For all the hard and unsettling words in this passage, for all of the cautions and the warnings, it is important to note that the last word in the passage is about grace: The grace of the Lord Jesus be with you. Indeed, the last word of the whole Bible is about grace. It’s not about our failings and our shortcomings and the things we did wrong or the words we didn’t get right or the actions we didn’t take. The last word is about grace. The grace of the Lord Jesus be with you. This is where the Bible ends up. This is the Big Finish. For all that the Bible is and for all that the Bible says, the last word is about grace.
When it’s all said and done, when the book of our lives has been written, what counts the most is not so much what we have done, but rather what God has done in Jesus Christ. As hard and as complicated and as unsettling as the story can be, whether it’s the Bible story or our own life story, the conclusion of that story rests in the hands of a God whose love for us has no boundary. It is a love stronger than death, stronger than our fears, stronger than our failures, stronger than our doubts. We don’t deserve it. We haven’t earned it. But this love seeks us out anyway. That’s what we mean by grace: God’s unmerited favor, bestowed on us in Jesus.
That the Bible should end with grace is not really surprising, since that’s how it begins in Genesis. In the beginning, when there is nothingness and darkness and chaos, God sets about creating and ordering the earth. Without any help from us, God graciously calls forth life and calls it good. From the Bible’s first page to its last page, from Alpha to Omega, grace persists.
Life, like the Bible, begins with grace and it ends with grace. And in between? Well, things can be complicated and unsettling, hard and painful, awkward and sorrowful.
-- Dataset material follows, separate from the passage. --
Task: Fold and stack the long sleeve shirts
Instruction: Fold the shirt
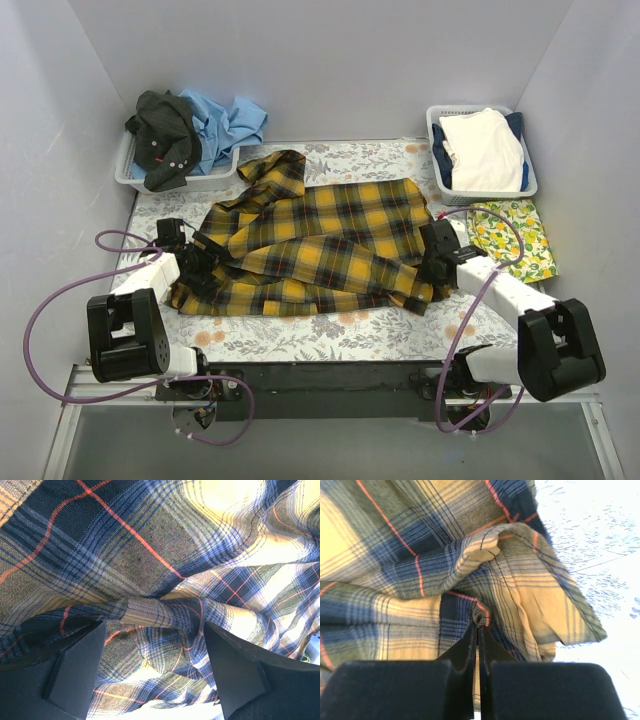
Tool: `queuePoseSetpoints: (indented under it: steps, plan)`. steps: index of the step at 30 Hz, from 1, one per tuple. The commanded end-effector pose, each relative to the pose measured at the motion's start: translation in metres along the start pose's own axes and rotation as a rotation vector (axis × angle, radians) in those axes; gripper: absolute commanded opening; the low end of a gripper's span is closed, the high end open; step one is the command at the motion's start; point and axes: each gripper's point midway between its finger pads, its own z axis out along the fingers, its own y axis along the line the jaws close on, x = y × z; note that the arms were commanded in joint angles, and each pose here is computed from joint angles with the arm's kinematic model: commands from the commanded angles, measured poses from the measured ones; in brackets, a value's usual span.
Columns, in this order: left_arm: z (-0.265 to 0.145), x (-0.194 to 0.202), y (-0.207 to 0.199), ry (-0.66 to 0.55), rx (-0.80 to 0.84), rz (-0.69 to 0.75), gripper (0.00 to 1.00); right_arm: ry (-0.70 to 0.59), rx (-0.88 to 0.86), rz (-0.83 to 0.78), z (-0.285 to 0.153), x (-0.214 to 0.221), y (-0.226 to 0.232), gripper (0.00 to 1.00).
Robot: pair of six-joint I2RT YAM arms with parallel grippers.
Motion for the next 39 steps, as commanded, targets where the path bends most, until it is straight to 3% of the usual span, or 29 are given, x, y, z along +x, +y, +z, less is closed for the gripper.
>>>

But the grace persists: in songs and smiles, in blue skies and bright flowers, in fresh opportunities and well-worn routines, in old friends and new companions, in water and word, in bread and wine, in sighs too deep for words, in peace that passes understanding, in a love that will not let us go. The grace persists, all the way to the end, and even beyond.
This week:
- How do you define grace? What has influenced your definition and understanding of grace?
- Where have you noticed signs of God’s grace recently in your life?
- What stories of grace in Scripture speak to you?
- How have you handled the “uncomfortable” verses in Scripture in preaching and study?What benefits have you found from spending time with passages or verses are that are easier to skip over?
- Jesus says that he is the “Alpha and Omega.” What does that mean for your faith?
- Why do you think unmerited, persistent grace lies at the heart of the Christian story?
JOHN WURSTER is pastor of St. Philip Presbyterian Church in Houston.